Add Voxtral Realtime STT support via voxmlx by vr000m · Pull Request #8 · pipecat-ai/pipecat-mcp-server

vr000m · 2026-02-14T21:00:45Z

Summary

Add Voxtral Realtime STT support via voxmlx, optimized for Apple Silicon (MLX)
Segmented mode (STT_SERVICE=voxtral): Batch transcription after VAD detects end of speech. ~0.30s per utterance at 480ms delay.
Streaming mode (STT_SERVICE=voxtral-streaming): Incremental encode/decode during speech via background thread. ~0.16s from end-of-turn to final transcription.
Configurable delay via VOXTRAL_DELAY_MS env var (default 480, must be multiple of 80)
Add .env.example with all supported environment variables and STT/TTS configuration docs to README

Changes

New files

src/pipecat_mcp_server/processors/voxtral_stt.py — Segmented STT (extends SegmentedSTTService)
src/pipecat_mcp_server/processors/voxtral_streaming_stt.py — Streaming STT (extends STTService) with background thread for MLX operations
.env.example — Documented environment variables for STT, TTS, and transport configuration

Modified files

src/pipecat_mcp_server/agent.py — STT service selection via STT_SERVICE env var, _parse_voxtral_delay_ms() validation, load_dotenv(override=False)
src/pipecat_mcp_server/agent_ipc.py — load_dotenv(override=False) to avoid overwriting explicit env vars
pyproject.toml — Add voxmlx dependency (macOS only)
.gitignore — Add uv.lock, add !.env.example exception
README.md — Add Configuration section with STT/TTS options tables

Architecture (streaming mode)

Pipeline (async):                          Background thread (sync):
  AudioRawFrame                             while running:
    → process_audio_frame()                   drain audio_in_queue → pending_audio
      → audio_in_queue.put(samples)           encode (mel_step → encode_step)
      → drain token_out_queue                 decode (prefill → decode_steps)
        → push InterimTranscriptionFrame      token_out_queue.put(token_id or EOS)
        → push TranscriptionFrame             sleep(0.01)

Key design decisions

Background thread for MLX ops (GPU-bound, would block async event loop)
queue.Queue for thread-safe async↔sync communication
_flush_until_eos() polls token queue after VAD stop to ensure final transcript is emitted
mx.clear_cache() after every mx.eval() to prevent MLX memory pool leaks
O(1) incremental token decoding via _partial_text accumulator
Thread crash handling via _THREAD_ERROR sentinel

Test plan

macOS (Apple Silicon)

Set STT_SERVICE=voxtral — verify segmented mode transcribes correctly
Set STT_SERVICE=voxtral-streaming — verify streaming mode emits interim + final transcriptions
Verify memory stability over multiple utterances (no growth beyond ~65MB)
Test interruption mid-sentence — verify clean state reset
Test invalid VOXTRAL_DELAY_MS values — verify validation and rounding
Default (no STT_SERVICE) — verify Whisper MLX fallback still works

Non-darwin (Linux)

Verify default STT (WhisperSTTService with faster-distil-whisper-large-v3) still works
Verify voxmlx dependency is not pulled in (conditional on sys_platform == 'darwin')
Verify setting STT_SERVICE=voxtral or voxtral-streaming fails gracefully on Linux (import error from voxmlx/MLX)

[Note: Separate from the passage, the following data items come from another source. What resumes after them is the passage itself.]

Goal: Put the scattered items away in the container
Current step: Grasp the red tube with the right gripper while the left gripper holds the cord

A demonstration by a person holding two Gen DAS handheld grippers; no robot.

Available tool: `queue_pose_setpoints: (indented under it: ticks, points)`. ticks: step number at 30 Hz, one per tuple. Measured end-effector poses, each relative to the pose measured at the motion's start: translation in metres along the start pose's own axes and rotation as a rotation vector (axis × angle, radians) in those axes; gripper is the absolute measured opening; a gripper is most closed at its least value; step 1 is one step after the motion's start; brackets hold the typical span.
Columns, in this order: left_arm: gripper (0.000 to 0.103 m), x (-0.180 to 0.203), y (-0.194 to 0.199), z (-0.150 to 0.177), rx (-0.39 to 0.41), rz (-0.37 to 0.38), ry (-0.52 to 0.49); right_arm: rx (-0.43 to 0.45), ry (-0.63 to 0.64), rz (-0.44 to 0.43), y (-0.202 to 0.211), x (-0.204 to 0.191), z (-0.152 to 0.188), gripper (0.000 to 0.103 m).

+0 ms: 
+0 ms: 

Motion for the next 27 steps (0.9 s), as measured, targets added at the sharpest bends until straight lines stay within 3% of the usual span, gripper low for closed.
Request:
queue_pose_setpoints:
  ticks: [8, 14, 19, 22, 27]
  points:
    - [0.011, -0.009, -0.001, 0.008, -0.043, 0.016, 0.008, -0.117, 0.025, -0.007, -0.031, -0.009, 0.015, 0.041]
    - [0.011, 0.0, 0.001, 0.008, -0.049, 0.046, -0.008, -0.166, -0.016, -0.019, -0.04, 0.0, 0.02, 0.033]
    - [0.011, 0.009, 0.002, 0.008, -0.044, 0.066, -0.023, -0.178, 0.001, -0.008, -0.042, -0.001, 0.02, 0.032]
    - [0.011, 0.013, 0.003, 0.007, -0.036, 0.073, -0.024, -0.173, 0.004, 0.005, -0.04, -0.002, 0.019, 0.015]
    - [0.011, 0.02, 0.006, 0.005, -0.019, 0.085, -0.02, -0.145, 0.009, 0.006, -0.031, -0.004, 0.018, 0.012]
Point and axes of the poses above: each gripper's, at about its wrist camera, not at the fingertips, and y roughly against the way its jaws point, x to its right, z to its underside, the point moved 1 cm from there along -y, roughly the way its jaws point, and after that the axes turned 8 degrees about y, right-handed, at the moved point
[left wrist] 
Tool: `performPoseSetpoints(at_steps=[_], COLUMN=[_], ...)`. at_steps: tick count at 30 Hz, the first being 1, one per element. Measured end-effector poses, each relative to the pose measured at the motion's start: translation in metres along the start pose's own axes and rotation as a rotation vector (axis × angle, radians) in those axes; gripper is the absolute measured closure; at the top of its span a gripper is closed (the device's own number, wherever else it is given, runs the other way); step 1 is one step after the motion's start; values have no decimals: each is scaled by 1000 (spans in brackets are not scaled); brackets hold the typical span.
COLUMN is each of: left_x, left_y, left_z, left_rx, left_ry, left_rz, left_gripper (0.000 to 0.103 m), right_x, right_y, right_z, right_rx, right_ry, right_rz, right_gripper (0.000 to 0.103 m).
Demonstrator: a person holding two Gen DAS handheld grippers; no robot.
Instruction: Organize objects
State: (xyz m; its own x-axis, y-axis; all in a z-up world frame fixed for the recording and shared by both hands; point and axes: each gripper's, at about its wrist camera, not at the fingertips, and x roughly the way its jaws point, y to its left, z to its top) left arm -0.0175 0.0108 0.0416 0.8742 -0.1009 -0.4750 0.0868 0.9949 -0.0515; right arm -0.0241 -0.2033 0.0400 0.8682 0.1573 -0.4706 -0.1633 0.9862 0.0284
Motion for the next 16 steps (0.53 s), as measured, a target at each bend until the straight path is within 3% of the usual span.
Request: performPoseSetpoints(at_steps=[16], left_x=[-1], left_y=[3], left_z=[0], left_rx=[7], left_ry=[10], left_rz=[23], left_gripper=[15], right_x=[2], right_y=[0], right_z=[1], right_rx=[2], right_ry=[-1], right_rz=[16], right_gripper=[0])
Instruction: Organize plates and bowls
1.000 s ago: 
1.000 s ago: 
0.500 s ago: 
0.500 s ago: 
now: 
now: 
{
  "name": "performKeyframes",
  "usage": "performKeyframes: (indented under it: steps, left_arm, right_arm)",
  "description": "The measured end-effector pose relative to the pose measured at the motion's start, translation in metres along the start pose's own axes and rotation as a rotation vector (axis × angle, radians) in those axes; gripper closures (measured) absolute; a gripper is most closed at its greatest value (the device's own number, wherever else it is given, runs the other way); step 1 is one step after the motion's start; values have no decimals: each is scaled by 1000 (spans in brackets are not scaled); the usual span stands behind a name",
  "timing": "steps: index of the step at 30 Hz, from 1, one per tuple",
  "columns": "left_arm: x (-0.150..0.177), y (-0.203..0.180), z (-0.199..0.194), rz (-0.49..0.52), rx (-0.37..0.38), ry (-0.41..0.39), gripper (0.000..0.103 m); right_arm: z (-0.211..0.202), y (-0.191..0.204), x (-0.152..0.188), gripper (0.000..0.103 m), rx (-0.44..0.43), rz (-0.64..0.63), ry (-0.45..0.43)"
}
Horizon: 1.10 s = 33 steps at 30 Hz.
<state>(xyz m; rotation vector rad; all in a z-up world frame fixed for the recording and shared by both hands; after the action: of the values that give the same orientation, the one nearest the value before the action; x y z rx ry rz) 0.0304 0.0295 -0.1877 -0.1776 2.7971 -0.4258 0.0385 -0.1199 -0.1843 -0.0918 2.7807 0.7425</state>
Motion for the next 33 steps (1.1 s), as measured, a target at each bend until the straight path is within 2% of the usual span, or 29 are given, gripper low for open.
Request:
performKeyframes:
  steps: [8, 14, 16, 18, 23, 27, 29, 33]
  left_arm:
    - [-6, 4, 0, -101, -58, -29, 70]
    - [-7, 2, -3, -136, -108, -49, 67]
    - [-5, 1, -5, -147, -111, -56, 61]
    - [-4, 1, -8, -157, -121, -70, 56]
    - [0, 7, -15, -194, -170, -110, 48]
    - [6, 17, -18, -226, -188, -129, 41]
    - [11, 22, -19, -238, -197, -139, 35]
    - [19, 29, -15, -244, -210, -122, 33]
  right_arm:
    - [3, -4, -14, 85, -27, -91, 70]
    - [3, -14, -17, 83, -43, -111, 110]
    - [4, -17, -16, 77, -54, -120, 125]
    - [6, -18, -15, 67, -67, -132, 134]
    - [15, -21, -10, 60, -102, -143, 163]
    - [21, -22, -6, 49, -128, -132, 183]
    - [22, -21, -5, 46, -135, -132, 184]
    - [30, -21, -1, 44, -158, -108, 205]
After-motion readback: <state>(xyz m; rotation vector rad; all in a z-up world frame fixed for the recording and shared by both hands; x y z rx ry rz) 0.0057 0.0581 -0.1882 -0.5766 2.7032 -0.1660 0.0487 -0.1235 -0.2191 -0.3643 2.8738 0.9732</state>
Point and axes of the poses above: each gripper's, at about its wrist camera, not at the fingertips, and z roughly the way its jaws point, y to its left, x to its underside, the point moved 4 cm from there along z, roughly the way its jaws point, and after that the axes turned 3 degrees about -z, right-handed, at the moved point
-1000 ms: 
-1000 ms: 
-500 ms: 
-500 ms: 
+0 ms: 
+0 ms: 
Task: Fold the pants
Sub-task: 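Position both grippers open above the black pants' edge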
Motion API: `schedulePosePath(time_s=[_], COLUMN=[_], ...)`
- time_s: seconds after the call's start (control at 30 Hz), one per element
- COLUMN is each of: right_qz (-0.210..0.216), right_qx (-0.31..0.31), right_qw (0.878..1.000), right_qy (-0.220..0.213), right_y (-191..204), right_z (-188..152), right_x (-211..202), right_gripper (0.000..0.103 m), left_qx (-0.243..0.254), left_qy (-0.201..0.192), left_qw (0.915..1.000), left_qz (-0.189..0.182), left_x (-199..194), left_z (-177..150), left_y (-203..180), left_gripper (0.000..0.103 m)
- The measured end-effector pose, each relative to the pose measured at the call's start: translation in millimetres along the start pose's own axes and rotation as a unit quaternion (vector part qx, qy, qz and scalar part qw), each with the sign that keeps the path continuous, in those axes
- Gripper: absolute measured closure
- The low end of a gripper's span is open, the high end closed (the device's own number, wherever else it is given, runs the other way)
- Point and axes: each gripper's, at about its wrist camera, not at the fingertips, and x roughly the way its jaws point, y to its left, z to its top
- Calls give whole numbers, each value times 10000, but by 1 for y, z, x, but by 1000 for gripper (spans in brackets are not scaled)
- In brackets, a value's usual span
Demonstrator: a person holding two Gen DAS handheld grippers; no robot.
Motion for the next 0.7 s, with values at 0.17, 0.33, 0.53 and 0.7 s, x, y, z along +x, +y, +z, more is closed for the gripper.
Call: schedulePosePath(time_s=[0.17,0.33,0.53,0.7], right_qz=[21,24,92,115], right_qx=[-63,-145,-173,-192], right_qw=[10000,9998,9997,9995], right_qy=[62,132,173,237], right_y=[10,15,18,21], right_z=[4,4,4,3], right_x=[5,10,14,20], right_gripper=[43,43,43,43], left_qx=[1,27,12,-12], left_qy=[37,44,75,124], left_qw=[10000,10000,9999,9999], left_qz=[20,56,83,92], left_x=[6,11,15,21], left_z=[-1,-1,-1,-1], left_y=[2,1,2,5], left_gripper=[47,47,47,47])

The child process created via multiprocessing.spawn doesn't inherit the parent's .env file. Load dotenv early in run_pipecat_process() so environment variables like DAILY_API_KEY are available before the Pipecat runner reads them.

Add VoxtralSTTService as an opt-in alternative to Whisper on macOS. Set STT_SERVICE=voxtral to use Mistral's Voxtral Realtime 4B model for local speech-to-text on Apple Silicon. Whisper remains the default to preserve backwards compatibility. Uses the voxmlx library which provides a lightweight MLX-optimized implementation. Model, tokenizer, and prompt tokens are cached across transcription calls to avoid redundant work.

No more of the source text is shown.